Task prompt
Should a picture appear anywhere in the data, omit it and copy everything else exactly.

Given information
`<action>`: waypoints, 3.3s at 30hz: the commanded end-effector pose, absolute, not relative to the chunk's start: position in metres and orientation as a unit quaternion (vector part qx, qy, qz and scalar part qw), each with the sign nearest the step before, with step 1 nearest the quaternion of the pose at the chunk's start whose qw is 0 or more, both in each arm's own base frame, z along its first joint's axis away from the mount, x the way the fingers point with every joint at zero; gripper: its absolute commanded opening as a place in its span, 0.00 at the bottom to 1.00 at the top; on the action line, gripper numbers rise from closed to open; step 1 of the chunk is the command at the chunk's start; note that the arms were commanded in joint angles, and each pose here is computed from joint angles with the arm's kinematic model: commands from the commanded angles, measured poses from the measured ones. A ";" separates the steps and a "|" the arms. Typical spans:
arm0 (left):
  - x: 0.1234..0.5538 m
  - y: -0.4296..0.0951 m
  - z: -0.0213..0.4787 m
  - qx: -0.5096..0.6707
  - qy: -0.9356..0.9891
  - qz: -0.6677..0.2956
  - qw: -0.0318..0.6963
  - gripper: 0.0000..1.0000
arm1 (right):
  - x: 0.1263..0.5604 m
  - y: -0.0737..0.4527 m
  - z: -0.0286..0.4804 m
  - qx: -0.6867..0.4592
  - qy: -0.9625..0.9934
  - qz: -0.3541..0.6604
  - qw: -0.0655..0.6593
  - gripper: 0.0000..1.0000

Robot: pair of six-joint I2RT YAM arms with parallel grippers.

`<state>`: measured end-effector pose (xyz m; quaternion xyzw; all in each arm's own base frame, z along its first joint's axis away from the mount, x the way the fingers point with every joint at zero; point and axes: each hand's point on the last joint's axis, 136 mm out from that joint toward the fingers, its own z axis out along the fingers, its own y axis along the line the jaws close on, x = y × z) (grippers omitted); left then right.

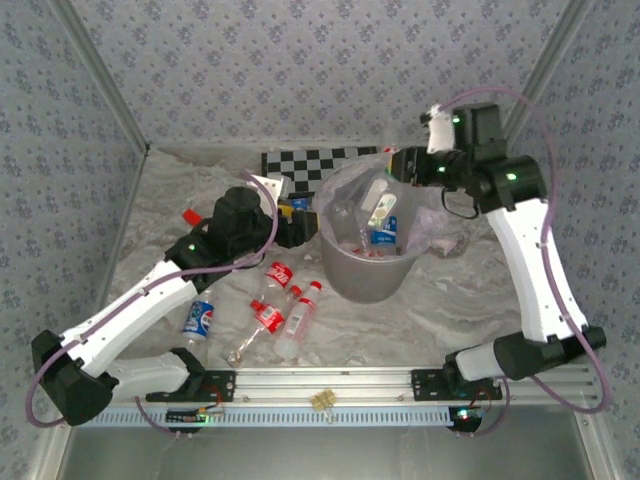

Response
`<action>`: waypoints, 3.3s at 30hz: the commanded end-effector pose, absolute, not relative to the chunk's start: position in metres and orientation as a unit quaternion (vector part qx, qy, qz and scalar part qw), each with the sign nearest the step before, with step 1 nearest the quaternion of the pose at the chunk's start whose qw is 0 or more, both in each arm's own base frame, z along its first joint's axis away from the mount, x the way the fingers point with every joint at zero; gripper: its absolute commanded opening as a place in its span, 0.00 at the bottom to 1.00 at the top; on the action line, gripper numbers rise from closed to open; step 1 of the chunk is the command at the chunk's start; note that the arms were commanded in joint angles, and each pose here is computed from joint angles with the arm's kinematic model: commands from the commanded angles, measured poses from the measured ones. A ";" separates the steps and a "|" the arms. Typical spans:
arm0 (left):
  - x: 0.1234..0.5538 m
  - y: -0.4296..0.0951 m
  - z: -0.0213..0.4787 m
  - qx: -0.5096..0.6707
  - qy: -0.9356..0.9891
  - qz: -0.6677..0.2956
  - qw: -0.0318..0.6963
  - gripper: 0.0000..1.0000
arm1 (right):
  - x: 0.1263..0.5604 m
  - y: -0.0737..0.4527 m
  - z: -0.0286..0.4804 m
  - qx: -0.6867..0.4592
  - qy: -0.9625..0.9934
  - qz: -0.3541..0.6604
  - qw: -0.0655..0.6593
  - gripper: 0.0000..1.0000

Robot: pair of six-joint I2RT YAM arms with parallel grippers.

`<state>`: measured end-effector pose (xyz m; quaternion xyzw; all in each arm's own base frame, z along its first joint's axis away from the mount, x the way the fingers point with every joint at zero; point and axes: each hand's point on the last joint's axis, 136 mm out from that joint toward the fingers, its own z axis out along the fingers, its own y axis along the line the jaws close on, x = y × z) (grippers omitted); left then right.

No further output is required.